= Washington Statistical Society =

The Washington Statistical Society (WSS), based in Washington, D.C., is a chapter of the American Statistical Association (ASA). The first American Statistical Association (ASA) meeting in Washington took place on December 31, 1896, for "members living in or near Washington" to hold meetings for scientific discussion. The WSS established its own Constitution in 1926, describing itself as "a branch of the American Statistical Association", and became a chapter of the ASA in 1935.

== Events ==
Since 1991, the Morris Hansen Lecture has been held annually (except 2020 and 2021 due to the COVID-19 pandemic) with a focus on survey theory, applications and policy. The Lecture is typically held in the fall each year and frequently published; abstracts and a few videos reside at the WSS website.
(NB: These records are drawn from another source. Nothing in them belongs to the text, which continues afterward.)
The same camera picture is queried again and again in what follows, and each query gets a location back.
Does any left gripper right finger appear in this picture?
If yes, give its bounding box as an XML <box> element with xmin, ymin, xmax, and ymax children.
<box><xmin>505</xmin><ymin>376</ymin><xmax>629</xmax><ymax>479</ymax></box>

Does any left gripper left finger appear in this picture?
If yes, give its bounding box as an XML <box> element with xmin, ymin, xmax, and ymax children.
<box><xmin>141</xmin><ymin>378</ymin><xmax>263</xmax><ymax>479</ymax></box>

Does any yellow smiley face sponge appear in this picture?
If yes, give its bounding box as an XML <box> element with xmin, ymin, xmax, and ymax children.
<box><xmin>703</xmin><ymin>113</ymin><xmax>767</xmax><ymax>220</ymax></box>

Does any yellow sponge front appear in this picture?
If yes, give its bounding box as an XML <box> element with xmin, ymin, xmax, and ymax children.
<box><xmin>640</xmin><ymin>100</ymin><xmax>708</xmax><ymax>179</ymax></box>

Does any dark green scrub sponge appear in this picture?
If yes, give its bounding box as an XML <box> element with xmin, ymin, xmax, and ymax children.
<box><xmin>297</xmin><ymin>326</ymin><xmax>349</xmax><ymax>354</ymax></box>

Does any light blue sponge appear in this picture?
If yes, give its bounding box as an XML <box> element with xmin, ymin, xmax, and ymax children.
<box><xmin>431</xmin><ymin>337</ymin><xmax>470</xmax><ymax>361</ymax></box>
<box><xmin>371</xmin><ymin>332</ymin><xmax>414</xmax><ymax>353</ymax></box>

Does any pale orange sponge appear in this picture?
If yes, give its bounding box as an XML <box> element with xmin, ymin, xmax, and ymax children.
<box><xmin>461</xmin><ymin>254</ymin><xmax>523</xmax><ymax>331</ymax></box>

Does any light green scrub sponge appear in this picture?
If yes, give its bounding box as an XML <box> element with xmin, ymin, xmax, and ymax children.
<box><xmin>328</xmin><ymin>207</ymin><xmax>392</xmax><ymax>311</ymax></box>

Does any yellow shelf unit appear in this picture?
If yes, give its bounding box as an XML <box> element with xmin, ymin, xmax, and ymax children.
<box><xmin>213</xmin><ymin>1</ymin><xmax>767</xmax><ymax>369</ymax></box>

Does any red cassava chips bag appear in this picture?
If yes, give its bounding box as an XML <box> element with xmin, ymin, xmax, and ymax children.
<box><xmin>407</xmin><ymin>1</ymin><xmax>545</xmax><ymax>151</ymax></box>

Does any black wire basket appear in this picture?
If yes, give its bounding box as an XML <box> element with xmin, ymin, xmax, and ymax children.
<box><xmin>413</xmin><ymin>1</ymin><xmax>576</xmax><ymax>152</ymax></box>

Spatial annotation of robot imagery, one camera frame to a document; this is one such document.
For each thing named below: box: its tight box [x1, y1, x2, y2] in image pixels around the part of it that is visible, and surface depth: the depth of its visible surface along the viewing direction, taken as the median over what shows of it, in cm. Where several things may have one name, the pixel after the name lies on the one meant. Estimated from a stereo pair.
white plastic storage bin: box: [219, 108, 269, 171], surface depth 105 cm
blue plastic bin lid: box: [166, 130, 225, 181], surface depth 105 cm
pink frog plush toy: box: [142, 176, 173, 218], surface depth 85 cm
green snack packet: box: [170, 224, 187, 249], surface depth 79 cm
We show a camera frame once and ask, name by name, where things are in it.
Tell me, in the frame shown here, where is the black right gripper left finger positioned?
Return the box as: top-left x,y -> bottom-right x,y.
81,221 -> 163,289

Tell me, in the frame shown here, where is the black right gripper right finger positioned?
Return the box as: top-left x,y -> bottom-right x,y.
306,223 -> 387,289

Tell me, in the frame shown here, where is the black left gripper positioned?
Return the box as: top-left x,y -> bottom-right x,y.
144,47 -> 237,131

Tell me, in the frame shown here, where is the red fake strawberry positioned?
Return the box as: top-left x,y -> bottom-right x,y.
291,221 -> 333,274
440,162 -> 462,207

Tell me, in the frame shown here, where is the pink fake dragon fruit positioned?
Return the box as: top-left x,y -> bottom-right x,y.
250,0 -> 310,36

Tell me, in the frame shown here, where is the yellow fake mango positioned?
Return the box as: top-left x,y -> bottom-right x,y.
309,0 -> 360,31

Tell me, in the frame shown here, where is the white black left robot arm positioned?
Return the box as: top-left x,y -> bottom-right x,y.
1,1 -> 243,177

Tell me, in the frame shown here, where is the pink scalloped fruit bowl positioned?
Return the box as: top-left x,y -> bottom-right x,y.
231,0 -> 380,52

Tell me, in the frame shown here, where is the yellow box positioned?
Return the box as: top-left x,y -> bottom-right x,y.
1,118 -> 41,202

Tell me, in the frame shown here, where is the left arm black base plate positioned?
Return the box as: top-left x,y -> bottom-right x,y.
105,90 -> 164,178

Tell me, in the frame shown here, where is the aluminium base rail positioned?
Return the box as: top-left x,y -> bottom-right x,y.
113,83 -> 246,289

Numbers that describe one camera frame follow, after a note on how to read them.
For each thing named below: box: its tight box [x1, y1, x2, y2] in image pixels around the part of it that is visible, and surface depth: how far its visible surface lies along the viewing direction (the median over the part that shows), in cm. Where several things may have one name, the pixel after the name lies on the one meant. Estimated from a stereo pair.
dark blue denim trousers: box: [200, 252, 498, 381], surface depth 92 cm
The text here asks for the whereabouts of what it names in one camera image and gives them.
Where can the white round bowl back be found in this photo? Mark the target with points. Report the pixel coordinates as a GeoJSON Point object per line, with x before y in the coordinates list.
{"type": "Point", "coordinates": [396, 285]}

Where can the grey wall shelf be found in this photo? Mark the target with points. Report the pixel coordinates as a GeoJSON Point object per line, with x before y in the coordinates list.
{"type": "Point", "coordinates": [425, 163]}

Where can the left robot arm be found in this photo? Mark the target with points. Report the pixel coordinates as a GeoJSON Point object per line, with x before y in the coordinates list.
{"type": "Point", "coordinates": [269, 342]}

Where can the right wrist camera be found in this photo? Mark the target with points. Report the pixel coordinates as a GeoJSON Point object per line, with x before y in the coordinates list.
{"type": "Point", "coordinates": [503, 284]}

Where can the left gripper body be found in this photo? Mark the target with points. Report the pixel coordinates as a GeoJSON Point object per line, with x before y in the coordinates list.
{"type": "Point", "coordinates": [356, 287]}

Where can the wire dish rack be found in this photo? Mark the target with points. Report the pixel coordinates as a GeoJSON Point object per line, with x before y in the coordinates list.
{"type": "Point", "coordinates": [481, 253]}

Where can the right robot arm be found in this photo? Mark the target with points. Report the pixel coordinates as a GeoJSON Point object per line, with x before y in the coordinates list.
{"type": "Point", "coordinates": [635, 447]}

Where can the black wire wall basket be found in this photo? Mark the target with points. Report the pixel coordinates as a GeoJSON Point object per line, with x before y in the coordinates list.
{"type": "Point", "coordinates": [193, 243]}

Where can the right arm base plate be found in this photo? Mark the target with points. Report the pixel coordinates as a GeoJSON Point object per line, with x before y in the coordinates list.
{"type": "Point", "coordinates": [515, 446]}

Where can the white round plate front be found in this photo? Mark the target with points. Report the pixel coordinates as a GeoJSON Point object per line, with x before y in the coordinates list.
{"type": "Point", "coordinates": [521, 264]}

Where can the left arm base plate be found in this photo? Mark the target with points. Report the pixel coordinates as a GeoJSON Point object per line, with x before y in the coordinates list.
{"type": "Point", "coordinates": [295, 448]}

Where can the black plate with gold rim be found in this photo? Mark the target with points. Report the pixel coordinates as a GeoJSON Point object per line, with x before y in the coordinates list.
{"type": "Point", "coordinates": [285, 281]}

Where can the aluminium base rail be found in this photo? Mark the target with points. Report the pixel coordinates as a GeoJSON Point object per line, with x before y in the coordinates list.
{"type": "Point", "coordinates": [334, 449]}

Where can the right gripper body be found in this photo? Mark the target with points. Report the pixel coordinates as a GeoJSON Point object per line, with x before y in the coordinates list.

WSS hosts multiple seminars each year, beginning in 1995, with topics across a wide array of statistical interest. Notable presenters include Joseph Adna Hill, W. Edwards Deming, Morris H. Hansen, Margaret E. Martin, Jerome Cornfield, and Samuel W. Greenhouse
 according to Michael Cohen (statistician).

Short courses have been offered intermittently since 2016, sometimes across multiple days. Topics include Multiple Imputation Analysis, Small Area Estimation, Statistical Leadership, Practical Bayesian Computation, and Communicating Data Clearly.

== Awards ==
The WSS also gives awards, such as the Curtis Jacobs Memorial Award, which was created in 1991 to honor the memory of Curtis Jacobs, a former Bureau of Labor Statistics statistician.